What needs to be done: The complete listing should be restated exactly.

^^^^

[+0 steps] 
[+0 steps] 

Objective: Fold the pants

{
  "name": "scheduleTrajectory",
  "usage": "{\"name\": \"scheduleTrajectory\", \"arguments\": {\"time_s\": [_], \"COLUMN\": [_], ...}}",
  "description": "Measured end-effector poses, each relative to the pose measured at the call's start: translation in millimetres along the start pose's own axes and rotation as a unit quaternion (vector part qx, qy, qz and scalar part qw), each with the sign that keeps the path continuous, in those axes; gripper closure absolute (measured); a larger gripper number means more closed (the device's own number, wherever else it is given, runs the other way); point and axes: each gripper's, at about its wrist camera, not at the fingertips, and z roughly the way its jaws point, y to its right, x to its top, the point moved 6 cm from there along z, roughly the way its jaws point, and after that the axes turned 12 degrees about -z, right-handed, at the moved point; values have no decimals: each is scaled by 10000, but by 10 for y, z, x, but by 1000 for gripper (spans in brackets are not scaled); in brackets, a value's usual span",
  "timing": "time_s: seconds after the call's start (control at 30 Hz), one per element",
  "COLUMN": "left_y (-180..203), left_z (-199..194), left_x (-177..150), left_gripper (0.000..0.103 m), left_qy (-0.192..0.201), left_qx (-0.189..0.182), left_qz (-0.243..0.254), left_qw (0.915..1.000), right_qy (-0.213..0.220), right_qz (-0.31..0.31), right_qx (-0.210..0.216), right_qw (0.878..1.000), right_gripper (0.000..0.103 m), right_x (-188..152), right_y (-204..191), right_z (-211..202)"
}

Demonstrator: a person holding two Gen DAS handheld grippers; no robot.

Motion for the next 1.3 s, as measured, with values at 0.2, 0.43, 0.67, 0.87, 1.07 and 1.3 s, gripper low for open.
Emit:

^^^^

Response:
[+0 steps] 
[+0 steps] 

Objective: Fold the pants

{
  "name": "scheduleTrajectory",
  "usage": "{\"name\": \"scheduleTrajectory\", \"arguments\": {\"time_s\": [_], \"COLUMN\": [_], ...}}",
  "description": "Measured end-effector poses, each relative to the pose measured at the call's start: translation in millimetres along the start pose's own axes and rotation as a unit quaternion (vector part qx, qy, qz and scalar part qw), each with the sign that keeps the path continuous, in those axes; gripper closure absolute (measured); a larger gripper number means more closed (the device's own number, wherever else it is given, runs the other way); point and axes: each gripper's, at about its wrist camera, not at the fingertips, and z roughly the way its jaws point, y to its right, x to its top, the point moved 6 cm from there along z, roughly the way its jaws point, and after that the axes turned 12 degrees about -z, right-handed, at the moved point; values have no decimals: each is scaled by 10000, but by 10 for y, z, x, but by 1000 for gripper (spans in brackets are not scaled); in brackets, a value's usual span",
  "timing": "time_s: seconds after the call's start (control at 30 Hz), one per element",
  "COLUMN": "left_y (-180..203), left_z (-199..194), left_x (-177..150), left_gripper (0.000..0.103 m), left_qy (-0.192..0.201), left_qx (-0.189..0.182), left_qz (-0.243..0.254), left_qw (0.915..1.000), right_qy (-0.213..0.220), right_qz (-0.31..0.31), right_qx (-0.210..0.216), right_qw (0.878..1.000), right_gripper (0.000..0.103 m), right_x (-188..152), right_y (-204..191), right_z (-211..202)"
}

Demonstrator: a person holding two Gen DAS handheld grippers; no robot.

Motion for the next 1.3 s, as measured, with values at 0.2, 0.43, 0.67, 0.87, 1.07 and 1.3 s, gripper low for open.
Emit:

The exercise requires nothing more than what has been given.